Die in der Vereinbarung vorgesehenen Justizreformen wurden nicht umgesetzt, einschließlich der Aussetzung des von der Regierung eingeleiteten Verfahrens zur Ernennung von Richtern für den Obersten Gerichtshof. Die Organisationen sagen, dass die erste geheime Abstimmung der Kandidatenliste abgeschafft und das Verfahren der öffentlichen Anhörung nach der Registrierung zusammen mit „ähnlichen Verfahrensverbesserungen“ eingeführt wurde, stellen jedoch fest, dass diese „eindeutig nicht der Forderung nach einer grundlegenden Umgestaltung des Justizwesens inmitten einer schweren politischen Krise im Land, laufender Vermittlungsbemühungen mit internationalen Partnern und Misstrauen gegenüber der Justiz entsprechen“. Der Bericht stellt ferner fest, dass die Frage der Unabhängigkeit und Unparteilichkeit des Obersten Justizrates von Georgien „trotz vier Reformwellen“ eine Herausforderung bleibt. Der Bericht geht auch auf die „unersetzliche Regel“ für die Ernennung des Generalstaatsanwalts ein, die von einer einfachen Mehrheit der Abgeordneten unterstützt wird. In dem Bericht heißt es: „Die ursprüngliche Fassung der Verfassungsänderung, die die Wahl des Generalstaatsanwalts mit einer Dreifünftelmehrheit bis zu den nächsten beiden Einberufungen des Parlaments vorsah, entsprach mehr oder weniger dem Erfordernis eines politischen Konsenses.“

Der Bericht untersuchte auch zwei weitere Bereiche der politischen Reformen: die Machtverteilung im Parlament und die Reaktion auf die Wahrnehmung einer politisierten Justiz. In Bezug auf die Machtverteilung im Parlament wurde hervorgehoben, dass keine der Bestimmungen des Abkommens in Kraft getreten ist und dass der Jean-Monnet-Dialog, eine Plattform zur Erleichterung der Vermittlung des Dialogs und des Krisenmanagements zwischen den politischen Parteien Georgiens, nicht eingeleitet wurde.

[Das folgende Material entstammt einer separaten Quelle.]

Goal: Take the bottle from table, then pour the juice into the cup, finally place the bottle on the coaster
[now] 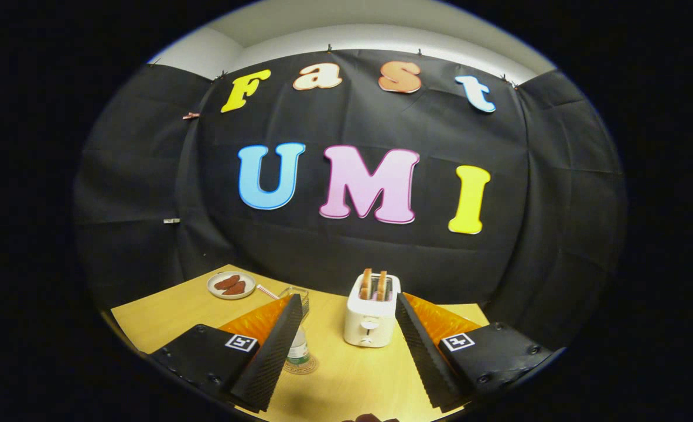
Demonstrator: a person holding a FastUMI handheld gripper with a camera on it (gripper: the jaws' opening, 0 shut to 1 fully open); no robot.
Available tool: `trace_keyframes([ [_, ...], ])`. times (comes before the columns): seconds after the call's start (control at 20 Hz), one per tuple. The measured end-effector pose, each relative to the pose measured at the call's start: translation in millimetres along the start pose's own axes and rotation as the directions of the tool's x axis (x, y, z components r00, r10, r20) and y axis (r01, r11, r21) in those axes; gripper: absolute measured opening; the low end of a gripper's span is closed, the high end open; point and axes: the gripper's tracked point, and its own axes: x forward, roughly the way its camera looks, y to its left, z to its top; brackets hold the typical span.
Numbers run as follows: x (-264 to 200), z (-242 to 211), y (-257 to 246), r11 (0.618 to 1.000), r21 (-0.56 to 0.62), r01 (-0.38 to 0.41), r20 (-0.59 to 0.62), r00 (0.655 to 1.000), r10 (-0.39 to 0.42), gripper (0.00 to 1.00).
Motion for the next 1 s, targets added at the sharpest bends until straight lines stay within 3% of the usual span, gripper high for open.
trace_keyframes([
  [0.25,-67.1,33.1,-48.0,0.989,0.015,0.146,0.036,0.989,-0.147,0.97],
  [0.45,-126.3,25.9,-60.3,0.972,0.046,0.231,0.011,0.973,-0.232,0.97],
  [0.7,-172.6,7.1,-54.8,0.96,0.072,0.272,-0.045,0.962,-0.27,0.98],
  [1.0,-179.6,24.4,-40.7,0.961,0.048,0.272,-0.011,0.962,-0.272,0.97],
])
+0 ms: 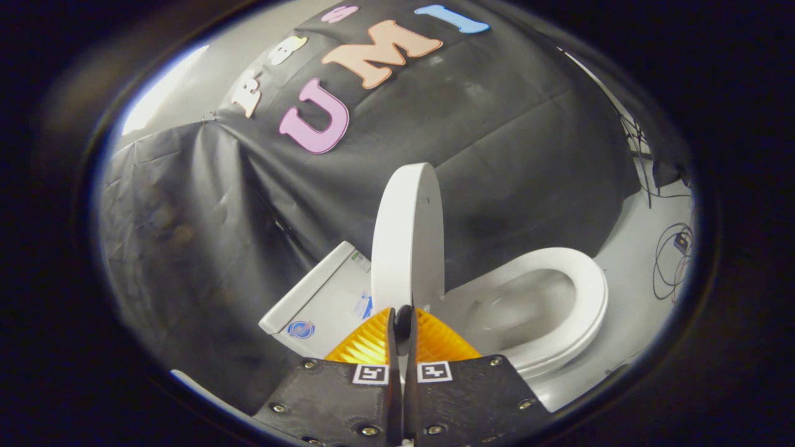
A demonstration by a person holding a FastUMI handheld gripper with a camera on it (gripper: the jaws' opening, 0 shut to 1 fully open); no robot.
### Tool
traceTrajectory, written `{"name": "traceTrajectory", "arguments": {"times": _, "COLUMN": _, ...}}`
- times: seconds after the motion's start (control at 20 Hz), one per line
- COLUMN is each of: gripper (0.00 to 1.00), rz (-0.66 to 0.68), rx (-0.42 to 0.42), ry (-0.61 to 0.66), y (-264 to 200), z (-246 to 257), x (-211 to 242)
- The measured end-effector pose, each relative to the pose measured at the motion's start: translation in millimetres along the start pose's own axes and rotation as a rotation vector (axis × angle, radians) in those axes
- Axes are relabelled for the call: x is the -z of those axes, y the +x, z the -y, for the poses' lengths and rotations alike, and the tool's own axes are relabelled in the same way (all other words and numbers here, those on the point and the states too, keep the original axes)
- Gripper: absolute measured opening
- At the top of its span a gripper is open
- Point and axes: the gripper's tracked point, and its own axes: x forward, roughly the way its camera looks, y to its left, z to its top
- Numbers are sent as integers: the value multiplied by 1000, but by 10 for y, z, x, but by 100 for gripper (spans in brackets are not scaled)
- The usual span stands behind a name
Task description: Open the toilet lid.
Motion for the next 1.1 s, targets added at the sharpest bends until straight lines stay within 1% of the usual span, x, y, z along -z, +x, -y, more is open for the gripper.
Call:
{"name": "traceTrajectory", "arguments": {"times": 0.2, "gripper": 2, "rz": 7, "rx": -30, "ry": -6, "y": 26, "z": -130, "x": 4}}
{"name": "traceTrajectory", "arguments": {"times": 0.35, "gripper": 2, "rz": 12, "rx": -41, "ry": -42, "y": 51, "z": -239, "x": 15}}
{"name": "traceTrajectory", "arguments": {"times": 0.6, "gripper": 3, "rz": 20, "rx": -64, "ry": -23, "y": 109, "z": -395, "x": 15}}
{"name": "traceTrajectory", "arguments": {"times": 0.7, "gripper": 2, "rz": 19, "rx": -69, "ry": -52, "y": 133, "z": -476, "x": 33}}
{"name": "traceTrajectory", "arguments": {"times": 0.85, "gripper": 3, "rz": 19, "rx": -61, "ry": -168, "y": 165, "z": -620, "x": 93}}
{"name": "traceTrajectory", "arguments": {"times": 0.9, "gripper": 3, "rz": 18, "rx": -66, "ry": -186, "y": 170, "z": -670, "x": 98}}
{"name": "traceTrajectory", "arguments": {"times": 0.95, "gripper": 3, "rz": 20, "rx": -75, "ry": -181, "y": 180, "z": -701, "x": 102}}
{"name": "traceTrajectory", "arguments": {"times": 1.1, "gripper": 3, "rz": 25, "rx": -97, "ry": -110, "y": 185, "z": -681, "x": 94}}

Was die Reaktion auf die Wahrnehmung einer politisierten Justiz betrifft, so betonten die NGOs, dass die vorgeschlagenen Änderungen teilweise mit den Bedingungen der Vereinbarung übereinstimmten. Als Beispiele nannten sie die Annahme eines Amnestiegesetzes für die Proteste im Juni 2019 und die Freilassung des Mitbegründers des oppositionellen Fernsehsenders Mtavari Arkhi TV, Giorgi Rurua, und des Oppositionsführers Nika Melia.

Der EU-Botschafter in Georgien, Carl Hartzell, äußerte sich ebenfalls zu den Meilensteinen des Abkommens und brachte seine Enttäuschung darüber zum Ausdruck, dass das Abkommen nicht in eine „dauerhafte gemeinsame Aktion“ umgewandelt wurde. Er betonte auch, dass das Abkommen vielleicht nicht der einzige Weg sei, um Georgiens europäische Bestrebungen zu erfüllen, aber es biete „einen realistischen Weg“. „Wenn nicht dieser Weg, welcher dann? Dies ist die Frage, die nach einer Antwort verlangt. Die Europäische Union wird immer an der Seite Georgiens stehen, aber die Konsolidierung des Landes muss von Georgien und den Georgiern selbst getragen werden“, fügte er hinzu.